Flexible Survival Extrapolation with Blended Hazards: Accounting for Treatment Effect Waning in Health Technology Assessment
Jingqi Zhu, Matthew Hemstock, Zhaojing Che, Gianluca Baio, Richard BirnieBackground
Survival extrapolation is crucial in estimating the lifetime survival benefit of a treatment for health technology assessment (HTA). Conventional extrapolation methods, which assume that the long-term treatment effect (hazard ratio between treatment and comparator) follows the same pattern as observed in the short-term trial, have been challenged by a wide range of immuno-oncology therapies, particularly those with administrative stopping rules that mandate treatment discontinuation at a prespecified time point. A gradual waning of their treatment effects has been considered plausible and received growing attention from HTA stakeholders over the past decade. However, existing statistical methods often rely on unnecessarily strong waning assumptions.
Objective
We demonstrate the blended hazard method as a flexible way to account for treatment effect waning while incorporating external evidence in survival extrapolation.
Method
The blended hazard method fits separate parametric survival regression models to the observed randomized controlled trial data and external data that inform the common long-term hazard when there is no treatment effect.
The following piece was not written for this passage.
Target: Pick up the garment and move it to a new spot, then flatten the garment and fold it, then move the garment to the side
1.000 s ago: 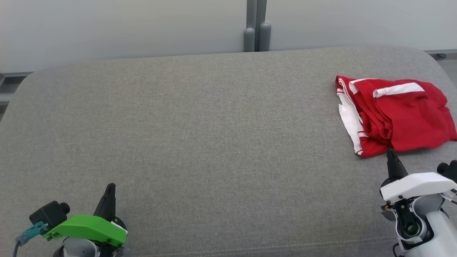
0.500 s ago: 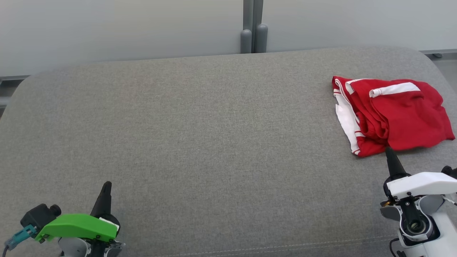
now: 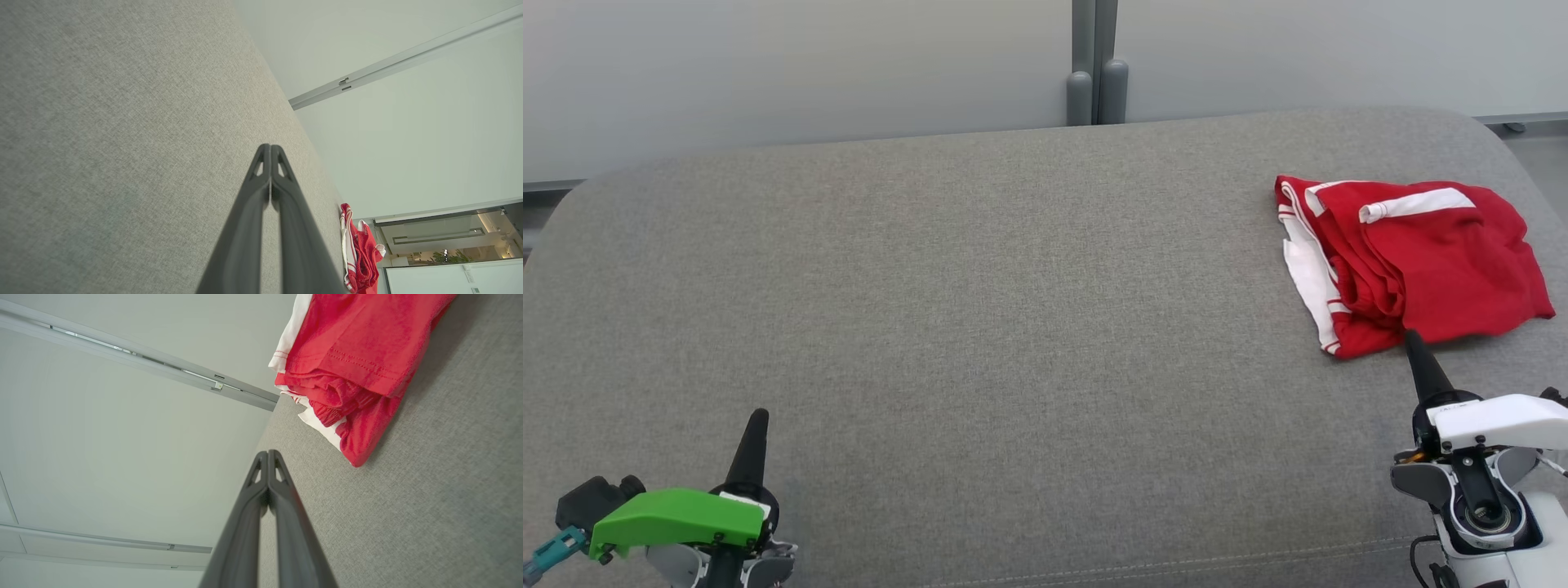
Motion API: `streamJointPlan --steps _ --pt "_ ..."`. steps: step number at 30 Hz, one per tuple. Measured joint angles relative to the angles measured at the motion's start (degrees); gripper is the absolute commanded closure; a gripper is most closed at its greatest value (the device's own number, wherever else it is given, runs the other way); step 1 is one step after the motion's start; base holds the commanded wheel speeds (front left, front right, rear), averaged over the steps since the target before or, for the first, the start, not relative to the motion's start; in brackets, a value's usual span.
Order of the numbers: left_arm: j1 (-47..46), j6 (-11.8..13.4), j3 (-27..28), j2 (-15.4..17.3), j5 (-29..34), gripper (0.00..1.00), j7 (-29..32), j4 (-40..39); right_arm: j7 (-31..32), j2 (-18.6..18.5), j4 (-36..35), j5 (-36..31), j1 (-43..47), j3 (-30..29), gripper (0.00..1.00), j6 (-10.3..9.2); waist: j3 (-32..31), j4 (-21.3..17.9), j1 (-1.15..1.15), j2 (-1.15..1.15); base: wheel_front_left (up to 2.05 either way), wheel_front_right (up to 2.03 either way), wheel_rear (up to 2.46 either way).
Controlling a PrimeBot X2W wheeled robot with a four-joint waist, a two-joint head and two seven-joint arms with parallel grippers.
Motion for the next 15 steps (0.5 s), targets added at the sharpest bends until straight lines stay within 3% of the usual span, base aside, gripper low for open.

For each arm, the fitted internal and external hazard functions are blended based on a time-varying weight function, so that the blended hazard is initially dominated by the fitted internal hazard, then gradually approaches the fitted external hazard over a blending interval, and is finally dominated by the fitted external hazard. The time and rate of blending the internal and external information can be controlled by the weight function to allow for sensitivity analyses. NICE TA366 on pembrolizumab for advanced melanoma not previously treated with ipilimumab is used as a case study to demonstrate the practical implementation of this method.
Results
Extrapolations and restricted mean survival times from the blended hazard method closely matched the updated 7-y trial follow-up and showed better consistency than the TA366 base case across all sensitivity analysis scenarios.
Conclusion
The method explicitly accounts for gradual treatment effect waning while incorporating external evidence and offers the flexibility to accommodate a broad range of waning scenarios, thereby effectively characterising uncertainty in extrapolation.
Highlights
Treatment effect waning is considered plausible in survival extrapolation for many therapies, particularly those with treatment-stopping rules. However, there is a shortage of appropriate methods to model this phenomenon, and existing approaches either rely on strong waning assumptions or address it only as a post hoc check.
We demonstrate the blended hazard method as a possible approach to account for treatment effect waning while incorporating external evidence.
The blended hazard method possesses the flexibility to accommodate a wide range of waning scenarios, thereby relaxing unnecessarily strong assumptions and effectively characterizing uncertainty in survival extrapolation.